I am wondering about the parameters for constructing a ConcurrentHashMap:

  • initialCapacity is 16 by default (understood).
  • loadFactor is 0.75 by default.
  • concurrencyLevel is 16 by default.

My questions are:

  • What criteria should be used to adjust loadFactor up or down?
  • How do we establish the number of concurrently updating threads?
  • What criteria should be used to adjust concurrencyLevel up or down?

Additionally:

  • What are the hallmarks of a good hashcode implementation? (If an SO question addresses this, just link to it.)

Thank you!

Answer

Neil Coffey picture Neil Coffey · Oct 15, 2009

The short answer: set "initial capacity" to roughly how many mappings you expect to put in the map, and leave the other parameters at their default.

Long answer:

  • load factor is the ratio between the number of "buckets" in the map and the number of expected elements;

  • 0.75 is usually a reasonable compromise-- as I recall, it means that with a good hash function, on average we expect about 1.6 redirects to find an element in the map (or around that figure);

    • changing the load factor changes the compromise between more redirects to find an element but less wasted space-- put 0.75 is really usually a good value;

    • in principle, set ConcurrencyLevel to the number of concurrent threads you expect to have modifying the map, although overestimating this doesn't appear to have a bad effect other than wasting memory (I wrote a little on ConcurrentHashMap performance a while ago in case you're interested)

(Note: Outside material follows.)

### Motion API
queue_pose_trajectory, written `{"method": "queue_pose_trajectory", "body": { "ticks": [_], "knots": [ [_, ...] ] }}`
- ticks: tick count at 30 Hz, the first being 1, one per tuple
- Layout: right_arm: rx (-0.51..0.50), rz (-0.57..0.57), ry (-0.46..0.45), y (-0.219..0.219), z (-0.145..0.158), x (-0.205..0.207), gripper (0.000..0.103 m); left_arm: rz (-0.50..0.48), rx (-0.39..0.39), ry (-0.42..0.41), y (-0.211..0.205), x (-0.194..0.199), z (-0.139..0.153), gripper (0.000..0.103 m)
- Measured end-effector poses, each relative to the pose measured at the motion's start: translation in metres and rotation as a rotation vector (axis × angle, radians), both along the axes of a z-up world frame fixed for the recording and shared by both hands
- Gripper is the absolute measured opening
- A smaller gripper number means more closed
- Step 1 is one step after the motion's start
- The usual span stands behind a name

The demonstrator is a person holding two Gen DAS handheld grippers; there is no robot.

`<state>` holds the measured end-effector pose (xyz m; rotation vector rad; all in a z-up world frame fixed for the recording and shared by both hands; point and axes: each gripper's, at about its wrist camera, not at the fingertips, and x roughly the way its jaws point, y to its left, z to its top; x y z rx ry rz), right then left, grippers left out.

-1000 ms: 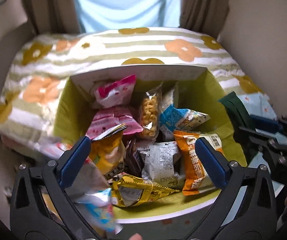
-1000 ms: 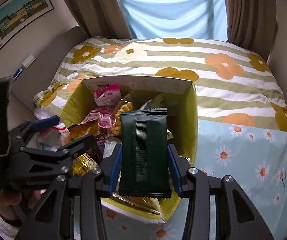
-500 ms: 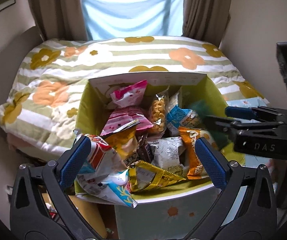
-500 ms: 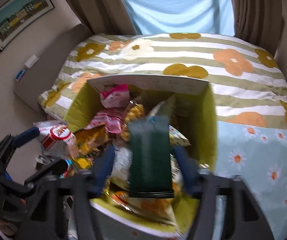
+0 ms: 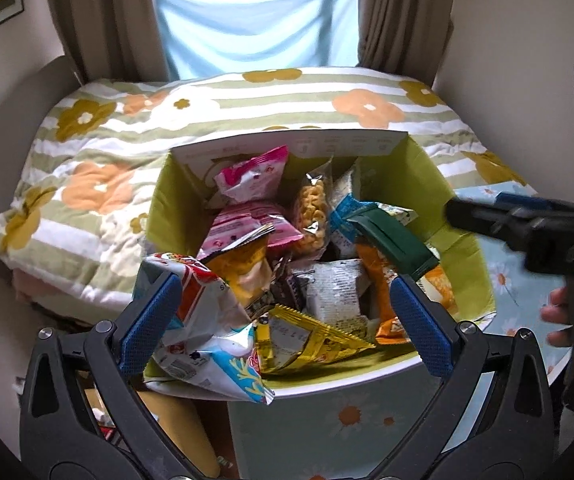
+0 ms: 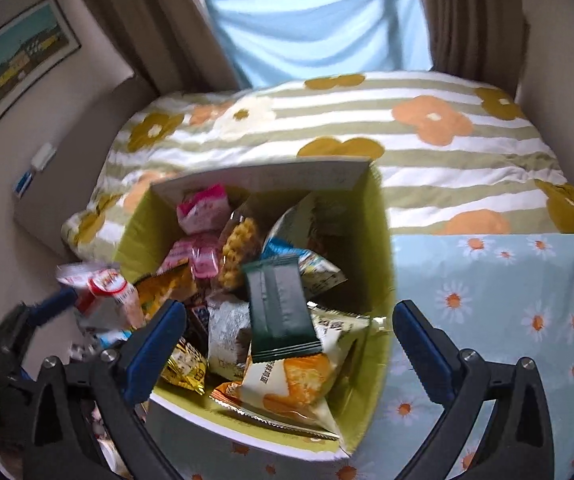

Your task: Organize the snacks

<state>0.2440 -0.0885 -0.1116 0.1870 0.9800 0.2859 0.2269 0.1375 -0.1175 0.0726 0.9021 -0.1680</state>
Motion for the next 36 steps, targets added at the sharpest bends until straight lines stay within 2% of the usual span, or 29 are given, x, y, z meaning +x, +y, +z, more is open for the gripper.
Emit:
{"method": "queue_pose_trajectory", "body": {
  "ticks": [4, 9, 15, 24, 28, 36],
  "knots": [
    [0.001, -0.042, -0.076, -0.018, 0.034, -0.019, 0.103, 0.013, -0.004, -0.042, -0.004, -0.009, 0.018, 0.103],
    [-0.009, -0.078, -0.199, -0.049, 0.084, -0.057, 0.103, 0.043, 0.006, -0.149, -0.016, -0.036, 0.063, 0.103],
    [-0.103, -0.141, -0.335, -0.091, 0.129, -0.127, 0.103, 0.083, -0.016, -0.259, -0.041, -0.091, 0.11, 0.103],
    [-0.222, -0.222, -0.422, -0.132, 0.137, -0.226, 0.103, 0.074, -0.041, -0.343, -0.081, -0.187, 0.133, 0.103],
    [-0.238, -0.235, -0.438, -0.138, 0.134, -0.247, 0.103, 0.076, -0.032, -0.376, -0.091, -0.217, 0.134, 0.103],
    [-0.247, -0.241, -0.46, -0.146, 0.133, -0.272, 0.103, 0.085, -0.046, -0.381, -0.1, -0.242, 0.136, 0.103]
  ]
}}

Informally, your hash function should essentially aim to have as much "randomness" in the bits as possible. Or more strictly, the hash code for a given element should give each bit a roughly 50% chance of being set. It's actually easier to illustrate this with an example: again, you may be interested in some stuff I wrote about how the String hash function works and associated hash function guidelines. Feedback is obvioulsy welcome on any of this stuff.

One thing I also mention at some point is that you don't have to be too paranoid in practice: if your hash function produces a "reasonable" amount of randomness in some of the bits, then it will often be OK. In the worst case, sticking representative pieces of data into a string and taking the hash code of the string actually doesn't work so badly.